Девушки дружно помчались в комнату за прописанной у книжных полок спиралевидной лестницей, и через пять минут Маша, стоя на последней ступеньке, многозначительно изрекла:
«Именем Отца моего велю, дай то, что мне должно знать!» «анекдот, парсуна, пора»,
окончила Даша, взирая на внутреннюю сторону дверцы, где висел новенький, набранный на компьютере листок. Она вопросительно задрала голову.
— Наверное, — отозвалась подруга, спускаясь, — произнеся пароль, нужно уточнить, что именно хочешь увидеть. «Пора» — в смысле день или час. «Парсуна» — личность…
— Или прикол.
— Нет. — Ковалева с облегчением приняла протянутую Дашей руку и соскочила на пол. — Анекдот — не обязательно прикол. Это по-старому означает — история.
— Надо будет попробовать как-нибудь. Только не сейчас. Сейчас нам, поверь, не до вертолетов! Ты не знаешь, что я узнала. Информация на миллион долларов! — импульсивно заявила Чуб. И замолчала: в свете последних бурных и объемных событий ее открытие показалось ей слишком уж предположительным и плоским. — Короче, Маруся, кажется, мы умрем уже сегодня.
— Сегодня? — удивилась Маша. — Почему?
— Помнишь про «рябая станет любой и боль сгорит в огне»? Так вот, Кылына имела в виду праздник Ивана Купала. Считается, что, умывшись купальской росой, можно очистить лицо от прыщей и прочего дерьма и стать землепотрясной красавицей. А в купальском костре вместе со старыми вещами люди сжигали свои неприятности, болезни и душевную боль. Он во-още от всего очищает: от зла, от дурного глаза. Раньше, когда наши князья древние на войну с татарами шли, они обязательно через очищающий костер прыгали… Я и раньше это читала, когда к вечеринке готовилась, но как-то одно с другим не сопоставлялось. А теперь сопоставилось! А ночь на Купалу сегодня вечером. И шабаш сегодня, тот, на который нас зазывали…
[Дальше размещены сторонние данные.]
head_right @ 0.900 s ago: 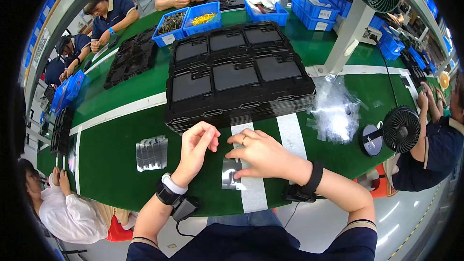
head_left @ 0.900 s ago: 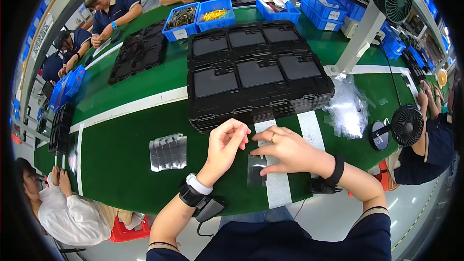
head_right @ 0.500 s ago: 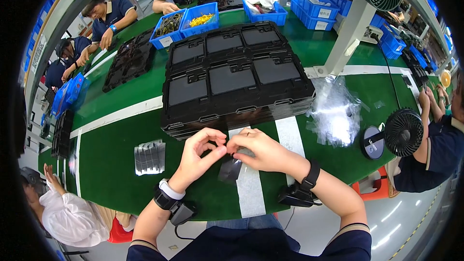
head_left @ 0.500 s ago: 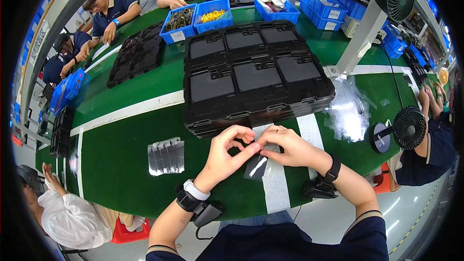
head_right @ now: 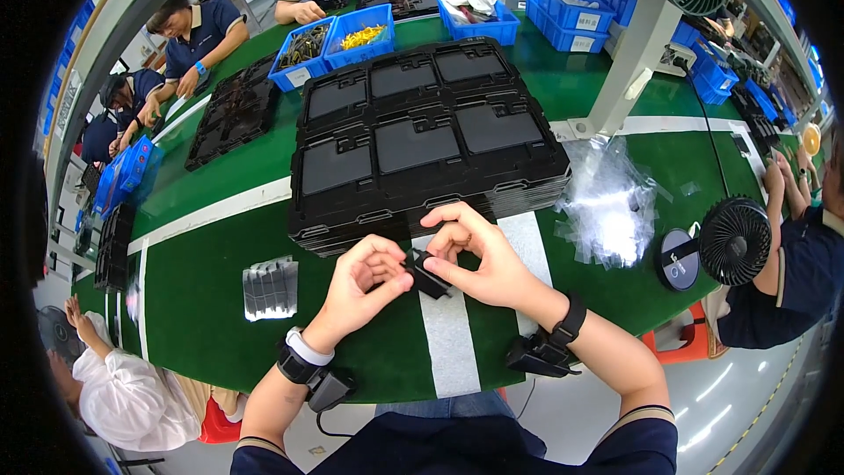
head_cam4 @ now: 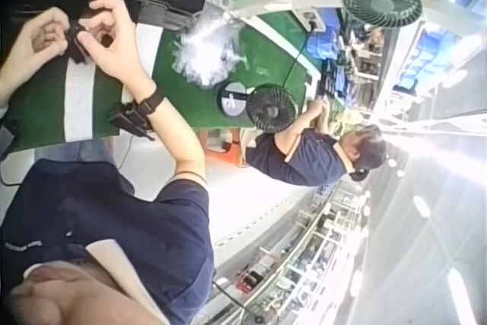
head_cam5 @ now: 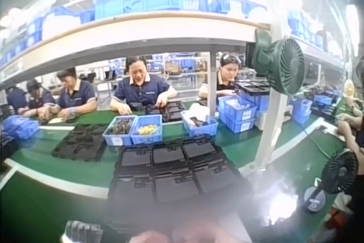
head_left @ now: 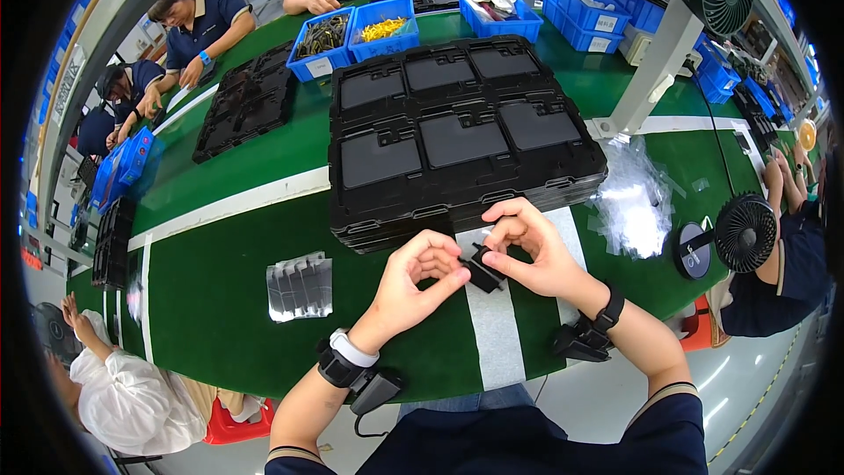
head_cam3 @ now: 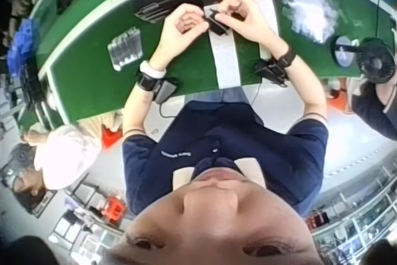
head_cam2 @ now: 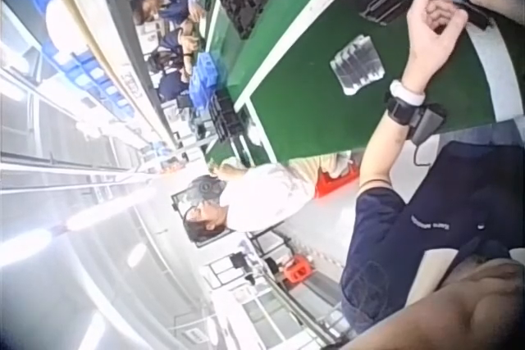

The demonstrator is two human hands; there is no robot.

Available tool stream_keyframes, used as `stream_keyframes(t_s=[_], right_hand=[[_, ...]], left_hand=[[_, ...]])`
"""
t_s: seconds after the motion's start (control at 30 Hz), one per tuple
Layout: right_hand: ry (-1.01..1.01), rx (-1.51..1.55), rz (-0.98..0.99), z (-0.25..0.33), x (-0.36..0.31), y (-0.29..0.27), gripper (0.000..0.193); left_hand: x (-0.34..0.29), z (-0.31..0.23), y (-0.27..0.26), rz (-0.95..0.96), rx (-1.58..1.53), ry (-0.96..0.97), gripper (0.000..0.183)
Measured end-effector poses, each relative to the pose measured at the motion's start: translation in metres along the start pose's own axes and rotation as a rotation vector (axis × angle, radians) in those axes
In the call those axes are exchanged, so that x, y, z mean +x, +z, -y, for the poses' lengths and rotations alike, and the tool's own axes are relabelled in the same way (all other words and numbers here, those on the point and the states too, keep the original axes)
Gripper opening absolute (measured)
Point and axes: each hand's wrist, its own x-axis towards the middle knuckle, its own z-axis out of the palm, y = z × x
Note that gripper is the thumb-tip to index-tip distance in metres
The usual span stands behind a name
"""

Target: Peeling protective film and applying stickers/components to a plastic housing.

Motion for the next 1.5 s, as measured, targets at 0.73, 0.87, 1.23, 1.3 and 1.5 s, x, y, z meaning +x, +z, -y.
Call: stream_keyframes(t_s=[0.73,0.87,1.23,1.3,1.5], right_hand=[[-0.091,-0.396,-0.011,0.007,0.004,-0.0002,0.02],[-0.09,-0.361,0.007,0.0064,0.0041,-0.0005,0.018],[-0.059,-0.339,0.043,0.0057,0.0038,-0.0002,0.015],[-0.058,-0.338,0.048,0.005,0.0037,-0.0006,0.015],[-0.03,-0.286,0.032,0.0063,0.0032,-0.0003,0.014]], left_hand=[[-0.0013,0.0051,-0.0034,0.124,-0.003,-0.006,0.026],[-0.0006,0.0031,-0.0032,0.126,0.008,-0.004,0.024],[-0.0008,0.0028,-0.0025,0.12,0.013,0.002,0.022],[-0.0009,0.0026,-0.0023,0.115,0.013,0.002,0.022],[-0.0006,0.0028,-0.003,0.114,0.028,0.003,0.022]])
— Но ведьмы не умирают в ночь на Ивана Купалу, — убежденно возразила ей Маша. — Разве что с перепоя! Это ж один из трех самых разгульных ведьмацких праздников.
— Ладно. Я тебе сказала, а ты как хочешь! — надулась Чуб.
— Хорошо. А что ты еще про Купалу знаешь? — попыталась нащупать хоть какую-то версию подруга, знавшая про Ивана Купалу одно: название праздника удивительным образом объединило в единое целое христианского святого Иоанна Крестителя и языческое божество Купало, что, по мнению Маши Ковалевой, было однозначным свидетельством мудрости православия, публично сурового, но признававшего подспудно: истина все же посредине.
— Да все! — самовлюбленно объявила Землепотрясная. — Ночь перед праздником Крестителя — это наш славянский Хэллоуин, когда всякая нечисть, типа нас с тобой, может делать абсолютно все, что захочет.
— А еще что?
— Ну, папоротник цветет. Змеи, даже не ядовитые, обретают силу. Купаться без оберега нельзя, потому что водяной именинник и к себе утащит: наверное, все, что опускается в воду в этот день, он воспринимает как подарок. А раньше на праздник язычники девушку топили — типа, ему в жертву. И любовные групповухи на берегу устраивали — тогда это не считалось грехом, а считалось идеальной ночью для зачатия детей.